DATA FOR ANALYSIS START

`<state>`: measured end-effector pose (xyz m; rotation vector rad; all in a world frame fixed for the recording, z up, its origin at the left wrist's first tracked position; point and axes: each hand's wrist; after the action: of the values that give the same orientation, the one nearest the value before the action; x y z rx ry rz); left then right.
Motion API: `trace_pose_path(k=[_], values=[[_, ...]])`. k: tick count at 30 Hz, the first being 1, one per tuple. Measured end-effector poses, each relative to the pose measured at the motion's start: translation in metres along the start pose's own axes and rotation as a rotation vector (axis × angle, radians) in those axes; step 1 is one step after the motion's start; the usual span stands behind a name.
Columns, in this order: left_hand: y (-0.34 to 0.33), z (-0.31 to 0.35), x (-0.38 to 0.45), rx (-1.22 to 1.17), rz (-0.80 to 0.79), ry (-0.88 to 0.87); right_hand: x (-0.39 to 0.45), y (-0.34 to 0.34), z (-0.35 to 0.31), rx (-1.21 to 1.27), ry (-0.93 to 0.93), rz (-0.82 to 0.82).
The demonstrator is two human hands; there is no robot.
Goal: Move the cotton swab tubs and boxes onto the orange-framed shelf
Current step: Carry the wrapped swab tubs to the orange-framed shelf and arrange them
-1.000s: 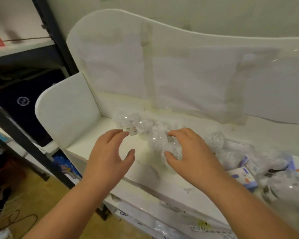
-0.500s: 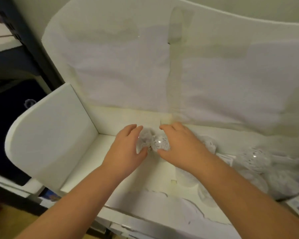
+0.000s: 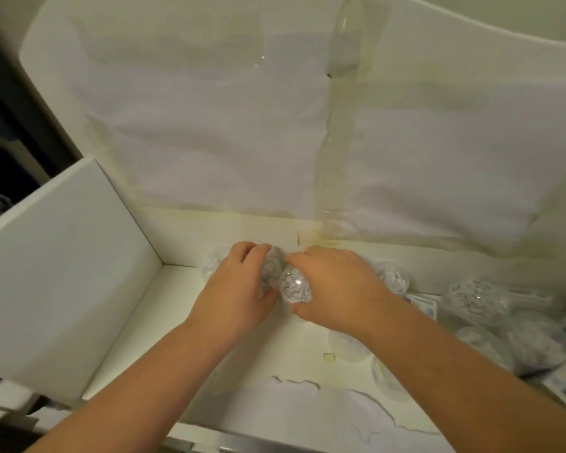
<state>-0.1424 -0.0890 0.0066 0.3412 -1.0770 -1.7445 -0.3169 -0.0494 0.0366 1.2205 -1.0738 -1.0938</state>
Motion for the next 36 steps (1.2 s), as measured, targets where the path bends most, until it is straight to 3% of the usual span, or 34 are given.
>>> trace_pose_path(k=[8, 15, 24, 36], values=[[0.042, 0.016, -0.008, -0.102, 0.178, -0.021, -0.027, 0.037, 0.015, 0.320, -0.082, 0.201], [0.038, 0.061, -0.019, -0.146, 0.266, -0.031, -0.088, 0.056, 0.045, 0.535, -0.208, 0.383], [0.001, 0.185, -0.062, -0.170, 0.181, -0.234, -0.244, 0.076, 0.103, 0.572, -0.453, 0.604], [-0.101, 0.386, -0.167, -0.287, -0.030, -0.451, -0.508, 0.077, 0.156, 0.432, -0.682, 0.561]])
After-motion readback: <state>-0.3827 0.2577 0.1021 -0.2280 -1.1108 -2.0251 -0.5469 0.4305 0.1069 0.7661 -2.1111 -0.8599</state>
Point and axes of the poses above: each hand's wrist, its own x-axis towards the middle knuckle, its own y-axis out of the back of the hand, z = x × y, and after that the axes turned 13 degrees about -x, right-handed
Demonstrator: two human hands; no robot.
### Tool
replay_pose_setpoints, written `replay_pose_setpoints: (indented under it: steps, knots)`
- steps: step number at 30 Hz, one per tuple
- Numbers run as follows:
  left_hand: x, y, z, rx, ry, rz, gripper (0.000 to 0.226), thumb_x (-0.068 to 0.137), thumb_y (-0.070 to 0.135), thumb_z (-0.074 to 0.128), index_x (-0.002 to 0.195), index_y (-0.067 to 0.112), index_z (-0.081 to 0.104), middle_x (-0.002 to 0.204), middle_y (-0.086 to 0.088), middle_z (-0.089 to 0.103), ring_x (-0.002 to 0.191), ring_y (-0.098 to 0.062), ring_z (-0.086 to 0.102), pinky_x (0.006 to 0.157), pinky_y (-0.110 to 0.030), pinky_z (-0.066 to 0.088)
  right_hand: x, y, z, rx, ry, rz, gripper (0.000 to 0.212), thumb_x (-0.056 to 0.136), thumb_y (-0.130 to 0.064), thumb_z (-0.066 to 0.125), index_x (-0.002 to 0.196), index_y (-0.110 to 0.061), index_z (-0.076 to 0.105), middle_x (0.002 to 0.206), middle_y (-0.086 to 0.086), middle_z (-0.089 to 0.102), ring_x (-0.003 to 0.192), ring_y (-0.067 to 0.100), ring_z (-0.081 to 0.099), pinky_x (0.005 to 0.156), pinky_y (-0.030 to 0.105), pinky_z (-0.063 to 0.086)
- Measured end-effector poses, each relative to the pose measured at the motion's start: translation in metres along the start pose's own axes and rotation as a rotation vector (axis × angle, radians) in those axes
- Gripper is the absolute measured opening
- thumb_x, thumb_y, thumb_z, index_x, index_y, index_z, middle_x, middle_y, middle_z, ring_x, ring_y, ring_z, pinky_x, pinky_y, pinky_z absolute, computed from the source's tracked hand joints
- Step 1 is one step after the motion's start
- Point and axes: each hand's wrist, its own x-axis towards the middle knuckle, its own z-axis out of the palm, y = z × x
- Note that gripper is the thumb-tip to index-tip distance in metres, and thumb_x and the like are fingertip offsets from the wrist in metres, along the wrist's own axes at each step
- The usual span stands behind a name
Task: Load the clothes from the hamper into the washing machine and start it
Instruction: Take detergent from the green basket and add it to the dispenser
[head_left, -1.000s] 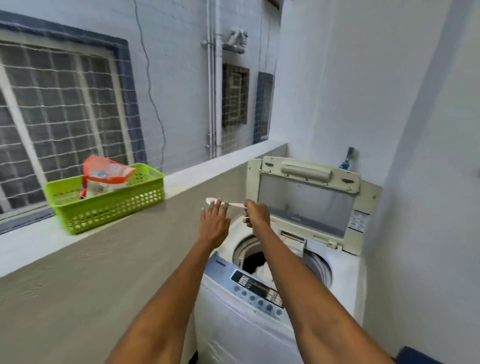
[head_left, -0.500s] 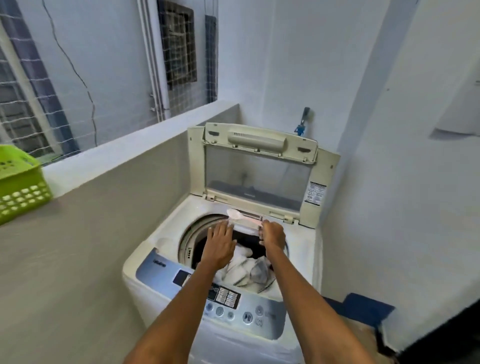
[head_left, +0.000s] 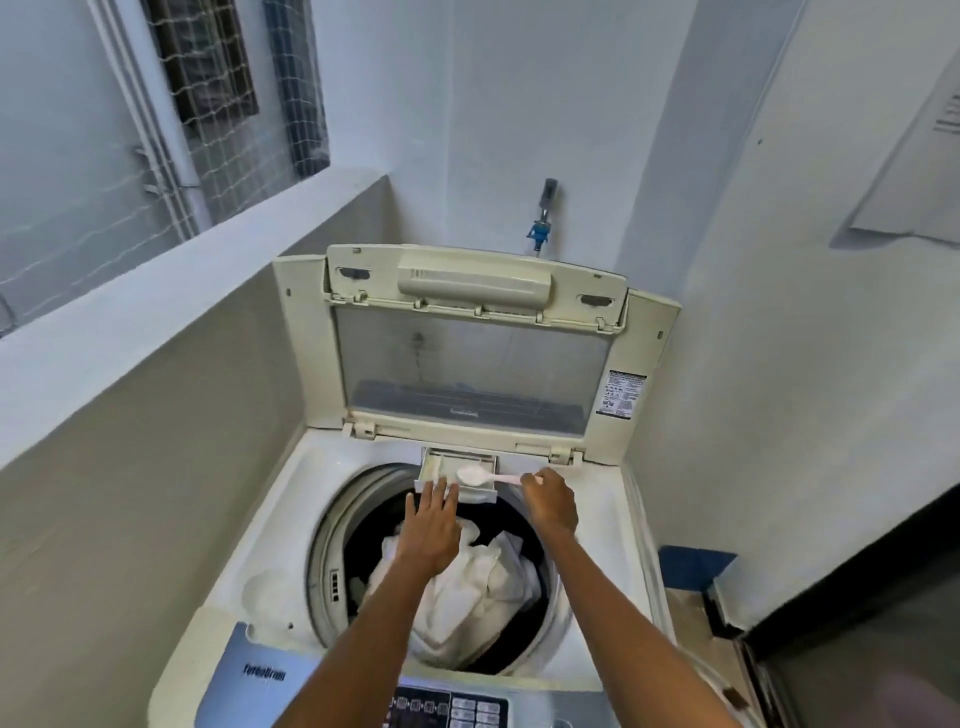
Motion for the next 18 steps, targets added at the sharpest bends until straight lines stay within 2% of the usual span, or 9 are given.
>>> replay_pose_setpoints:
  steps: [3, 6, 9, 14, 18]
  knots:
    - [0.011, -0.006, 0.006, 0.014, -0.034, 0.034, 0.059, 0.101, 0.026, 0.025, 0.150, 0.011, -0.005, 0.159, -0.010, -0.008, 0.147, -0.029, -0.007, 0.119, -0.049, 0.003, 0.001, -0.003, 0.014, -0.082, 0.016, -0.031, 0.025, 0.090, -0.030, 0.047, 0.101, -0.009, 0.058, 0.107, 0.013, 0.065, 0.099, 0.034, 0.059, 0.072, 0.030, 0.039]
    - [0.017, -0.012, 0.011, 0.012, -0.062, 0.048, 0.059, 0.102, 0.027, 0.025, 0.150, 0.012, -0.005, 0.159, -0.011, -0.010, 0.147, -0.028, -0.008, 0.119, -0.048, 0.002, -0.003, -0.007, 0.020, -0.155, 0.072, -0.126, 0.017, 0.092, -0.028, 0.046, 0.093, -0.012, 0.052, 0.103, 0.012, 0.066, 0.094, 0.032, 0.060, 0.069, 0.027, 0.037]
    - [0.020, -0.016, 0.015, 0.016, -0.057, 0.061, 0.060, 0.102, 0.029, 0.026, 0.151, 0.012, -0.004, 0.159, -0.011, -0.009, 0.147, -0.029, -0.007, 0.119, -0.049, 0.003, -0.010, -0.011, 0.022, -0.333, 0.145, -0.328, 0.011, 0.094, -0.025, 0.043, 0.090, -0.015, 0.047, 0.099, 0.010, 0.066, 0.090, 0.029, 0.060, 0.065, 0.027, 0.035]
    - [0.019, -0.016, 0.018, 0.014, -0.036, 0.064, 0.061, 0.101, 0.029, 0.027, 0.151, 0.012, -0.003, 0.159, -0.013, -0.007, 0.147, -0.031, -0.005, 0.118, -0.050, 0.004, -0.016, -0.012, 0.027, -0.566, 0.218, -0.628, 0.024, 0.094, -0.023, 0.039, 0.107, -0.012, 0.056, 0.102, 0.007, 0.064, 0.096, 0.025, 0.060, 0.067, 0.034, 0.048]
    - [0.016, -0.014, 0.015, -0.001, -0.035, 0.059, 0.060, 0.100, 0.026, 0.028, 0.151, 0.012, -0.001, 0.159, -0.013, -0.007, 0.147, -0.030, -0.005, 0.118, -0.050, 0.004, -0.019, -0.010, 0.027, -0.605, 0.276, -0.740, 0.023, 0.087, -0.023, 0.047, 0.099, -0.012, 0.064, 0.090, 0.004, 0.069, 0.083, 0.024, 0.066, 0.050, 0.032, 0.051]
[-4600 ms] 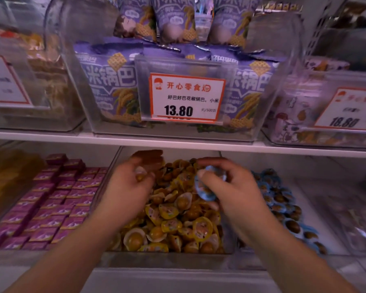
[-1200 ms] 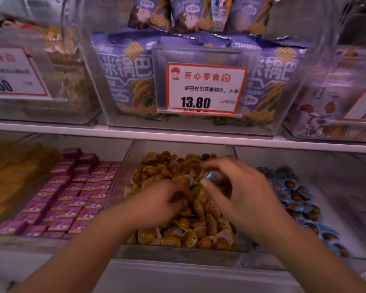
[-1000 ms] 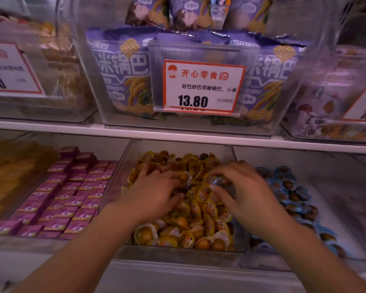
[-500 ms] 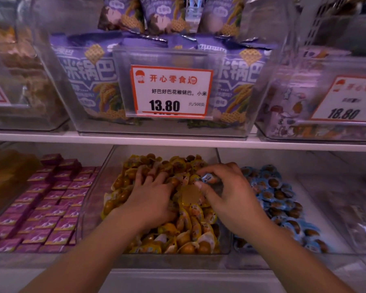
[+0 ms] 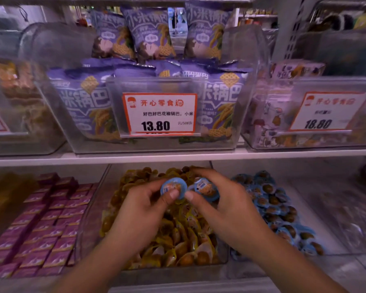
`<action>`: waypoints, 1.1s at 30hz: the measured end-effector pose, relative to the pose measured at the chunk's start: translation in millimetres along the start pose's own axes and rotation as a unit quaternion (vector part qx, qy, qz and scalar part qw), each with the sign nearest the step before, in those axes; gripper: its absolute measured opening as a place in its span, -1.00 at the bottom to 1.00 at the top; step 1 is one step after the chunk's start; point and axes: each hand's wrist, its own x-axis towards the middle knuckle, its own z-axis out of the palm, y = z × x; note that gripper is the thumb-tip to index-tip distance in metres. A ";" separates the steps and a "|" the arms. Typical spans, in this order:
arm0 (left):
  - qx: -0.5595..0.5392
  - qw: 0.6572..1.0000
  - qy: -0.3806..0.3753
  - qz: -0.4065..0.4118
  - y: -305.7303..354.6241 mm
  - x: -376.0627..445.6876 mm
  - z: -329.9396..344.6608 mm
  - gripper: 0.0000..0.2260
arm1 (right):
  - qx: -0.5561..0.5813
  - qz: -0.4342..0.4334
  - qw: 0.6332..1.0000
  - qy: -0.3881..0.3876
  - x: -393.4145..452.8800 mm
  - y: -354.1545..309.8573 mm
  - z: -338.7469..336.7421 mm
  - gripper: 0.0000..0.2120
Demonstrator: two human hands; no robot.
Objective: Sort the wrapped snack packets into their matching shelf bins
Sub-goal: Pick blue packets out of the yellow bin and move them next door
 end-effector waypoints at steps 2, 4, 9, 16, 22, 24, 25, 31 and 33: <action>-0.016 0.999 -0.030 0.022 4.0 -1.9 8.9 -0.85 | 0.050 -0.003 0.997 -0.062 -5.1 -6.6 0.1 -0.49; -0.031 0.997 -0.055 0.037 5.1 -3.0 12.6 -0.79 | 0.081 0.006 0.995 -0.061 -7.4 -7.7 -1.9 -0.55; -0.029 0.993 -0.104 0.057 -2.3 -6.4 18.9 -0.60 | 0.157 0.044 0.987 -0.013 -6.1 -2.5 -18.9 -0.83; 0.070 0.995 -0.044 0.047 -17.2 -2.2 26.0 -0.58 | 0.137 0.078 0.979 0.129 8.5 36.2 -50.9 -0.77; 0.316 0.913 -0.259 -0.001 -29.1 -1.1 10.7 -0.35 | -0.146 0.246 0.943 -0.168 4.4 97.0 -77.1 -0.50; 0.343 0.883 -0.318 -0.033 -28.7 -2.8 11.4 -0.22 | -0.178 0.254 0.932 -0.190 4.0 96.2 -76.7 -0.47; 0.349 0.877 -0.327 -0.040 -28.5 -3.2 12.1 -0.19 | -0.193 0.242 0.937 -0.164 5.3 92.3 -76.2 -0.48; 0.439 0.872 -0.206 0.068 -37.8 7.1 7.1 -0.66 | -0.114 0.027 0.993 0.025 5.5 46.2 -43.3 -0.75; 0.482 0.863 -0.137 0.063 -46.7 18.6 -11.1 -0.80 | -0.110 -0.020 0.993 0.024 -0.8 36.7 -24.1 -0.82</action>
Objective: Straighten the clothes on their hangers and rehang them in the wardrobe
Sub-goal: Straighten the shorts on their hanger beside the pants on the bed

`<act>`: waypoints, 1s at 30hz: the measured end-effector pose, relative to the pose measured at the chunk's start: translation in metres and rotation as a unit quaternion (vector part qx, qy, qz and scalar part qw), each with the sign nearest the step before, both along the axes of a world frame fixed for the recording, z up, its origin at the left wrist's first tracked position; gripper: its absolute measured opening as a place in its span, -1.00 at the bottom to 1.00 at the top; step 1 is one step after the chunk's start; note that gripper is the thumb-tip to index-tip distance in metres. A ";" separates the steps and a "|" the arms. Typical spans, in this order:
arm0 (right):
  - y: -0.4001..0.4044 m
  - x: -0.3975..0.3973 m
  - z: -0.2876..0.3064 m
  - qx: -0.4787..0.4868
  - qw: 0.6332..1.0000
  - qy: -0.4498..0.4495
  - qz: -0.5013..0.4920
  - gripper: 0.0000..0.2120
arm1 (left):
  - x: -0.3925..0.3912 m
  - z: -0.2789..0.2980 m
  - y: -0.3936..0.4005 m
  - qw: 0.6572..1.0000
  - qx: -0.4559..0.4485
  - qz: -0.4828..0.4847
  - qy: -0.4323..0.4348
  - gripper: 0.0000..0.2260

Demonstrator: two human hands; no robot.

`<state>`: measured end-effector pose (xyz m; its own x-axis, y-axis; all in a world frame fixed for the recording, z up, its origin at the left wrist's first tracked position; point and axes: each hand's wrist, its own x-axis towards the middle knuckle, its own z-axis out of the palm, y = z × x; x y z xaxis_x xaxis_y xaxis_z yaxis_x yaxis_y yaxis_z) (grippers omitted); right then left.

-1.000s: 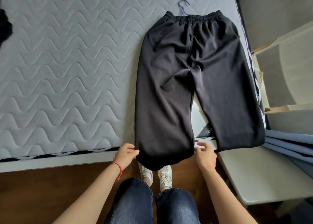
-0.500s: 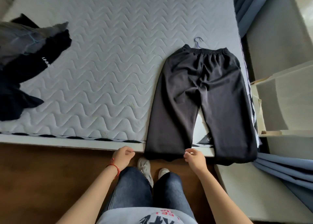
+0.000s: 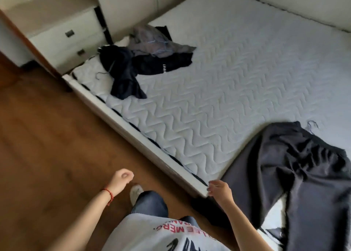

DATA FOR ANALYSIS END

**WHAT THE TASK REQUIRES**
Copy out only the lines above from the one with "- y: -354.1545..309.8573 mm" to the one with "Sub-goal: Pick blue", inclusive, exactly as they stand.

**TASK OUTPUT**
  - y: -354.1545..309.8573 mm
  - z: -338.7469..336.7421 mm
  - gripper: 0.0000..0.2120
Demonstrator: two human hands; no robot.
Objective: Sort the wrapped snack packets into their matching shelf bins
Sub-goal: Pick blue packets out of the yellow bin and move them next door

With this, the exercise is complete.